The task
Return exactly the lines below, starting with the one that has "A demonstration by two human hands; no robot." and going on through the one that has "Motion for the".
○ ○ ○ ○ ○ ○ ○
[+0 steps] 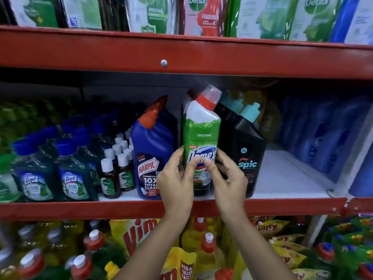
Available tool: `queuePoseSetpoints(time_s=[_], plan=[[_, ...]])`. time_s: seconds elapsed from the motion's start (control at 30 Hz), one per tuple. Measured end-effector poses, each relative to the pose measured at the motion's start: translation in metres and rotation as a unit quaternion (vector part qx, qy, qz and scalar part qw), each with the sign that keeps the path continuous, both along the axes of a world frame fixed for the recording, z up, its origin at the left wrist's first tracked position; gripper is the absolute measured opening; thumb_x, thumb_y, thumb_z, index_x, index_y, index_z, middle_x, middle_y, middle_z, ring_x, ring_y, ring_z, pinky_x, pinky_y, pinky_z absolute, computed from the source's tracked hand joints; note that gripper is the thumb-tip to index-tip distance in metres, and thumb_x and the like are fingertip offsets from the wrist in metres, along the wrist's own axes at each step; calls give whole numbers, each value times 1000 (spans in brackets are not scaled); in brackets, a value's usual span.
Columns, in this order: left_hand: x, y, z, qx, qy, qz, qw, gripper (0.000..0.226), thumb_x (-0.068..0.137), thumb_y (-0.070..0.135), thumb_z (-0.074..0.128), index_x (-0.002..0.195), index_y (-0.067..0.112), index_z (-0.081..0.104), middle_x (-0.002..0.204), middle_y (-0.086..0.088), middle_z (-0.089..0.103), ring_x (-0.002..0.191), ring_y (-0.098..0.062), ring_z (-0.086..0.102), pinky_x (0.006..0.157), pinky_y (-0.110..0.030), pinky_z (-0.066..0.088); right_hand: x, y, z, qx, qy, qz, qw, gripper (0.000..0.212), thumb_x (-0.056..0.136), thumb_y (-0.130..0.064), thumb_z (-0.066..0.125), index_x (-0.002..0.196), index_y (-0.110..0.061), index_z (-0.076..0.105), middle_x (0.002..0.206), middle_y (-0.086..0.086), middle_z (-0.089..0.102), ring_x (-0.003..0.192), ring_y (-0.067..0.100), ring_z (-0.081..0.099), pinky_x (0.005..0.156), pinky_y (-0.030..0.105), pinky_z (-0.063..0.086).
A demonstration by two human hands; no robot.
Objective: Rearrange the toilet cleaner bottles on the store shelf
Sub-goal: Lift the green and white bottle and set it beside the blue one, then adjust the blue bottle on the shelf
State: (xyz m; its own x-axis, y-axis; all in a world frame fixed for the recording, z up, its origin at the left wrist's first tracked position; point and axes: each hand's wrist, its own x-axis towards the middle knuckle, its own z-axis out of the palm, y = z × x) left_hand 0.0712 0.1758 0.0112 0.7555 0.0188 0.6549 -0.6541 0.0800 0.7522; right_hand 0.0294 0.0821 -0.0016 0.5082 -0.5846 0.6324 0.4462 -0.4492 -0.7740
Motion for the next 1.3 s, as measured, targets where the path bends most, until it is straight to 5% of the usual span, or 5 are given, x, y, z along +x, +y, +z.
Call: queuePoseSetpoints(time_s=[0.3, 0.47, 0.67, 0.93, 1.3], plan=[[9, -1, -11, 44, 24, -1, 999, 45, 91, 37, 65, 131, 18, 59, 114, 5, 74, 102, 1, 68, 89, -33, 59, 2, 3, -3, -30, 43, -6, 999, 29, 96, -29, 64, 125, -36, 63, 107, -31, 69, 103, -8, 68, 92, 27, 57], [0, 14, -7, 31, 25, -45, 998, 42, 91, 23, 67, 132, 23, 56, 109, 28, 62, 101, 18, 61, 84, -6, 50, -6, 9, -2, -35, 9, -44, 998, 34, 96, -24, 64, 130, -30, 61, 105, -27, 69, 100, -13, 66, 85, 13, 55], [14, 58, -9, -24, -51, 122, 991, 19, 90, 15, 69, 109, 18, 65, 95, 4, 68, 91, -9, 67, 73, -27, 58, -4, 57, -5, -58, -53, -16, 997, 30, 96, -18, 63, 125, -24, 63, 114, -8, 69, 110, 1, 66, 92, 27, 58], [43, 91, -25, 75, 23, 90, 993, 42, 88, 37, 67, 125, 23, 53, 121, 6, 59, 109, 0, 56, 95, -31, 51, 30, 89, -28, -43, 89, 56, 994, 57, 99, -45, 50, 151, -23, 41, 151, -5, 53, 139, 6, 49, 112, 40, 45], [43, 95, -34, 31, 46, 36, 998, 39, 88, 20, 71, 126, 15, 61, 116, 2, 69, 110, 6, 59, 76, 0, 46, 39, 80, -24, -51, 112, 31, 992, 47, 99, -37, 56, 144, -25, 47, 123, -10, 69, 103, 0, 69, 91, 31, 59]])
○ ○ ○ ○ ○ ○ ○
Exercise output
A demonstration by two human hands; no robot.
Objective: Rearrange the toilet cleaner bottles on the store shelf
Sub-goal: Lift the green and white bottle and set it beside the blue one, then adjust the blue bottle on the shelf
State: (xyz m; its own x-axis, y-axis; all in a world frame fixed for the recording, z up, its origin at the left wrist's first tracked position; point and axes: each hand's wrist, its own x-axis towards the middle knuckle, its own z-axis out of the palm, y = z × x) left_hand 0.0712 0.1758 0.0112 0.7555 0.0188 0.6549 -0.6541 0.0800 0.7522; right_hand 0.0294 0.0821 -0.0016 0.5082 -0.5846 0.6324 0.4462 -0.4492 -0.7740
Motion for the next 1.3 s, as measured, targets where the path bends most, until it is straight to 5% of the usual span, or 5 are given, x, y, z along +x, +y, +z.

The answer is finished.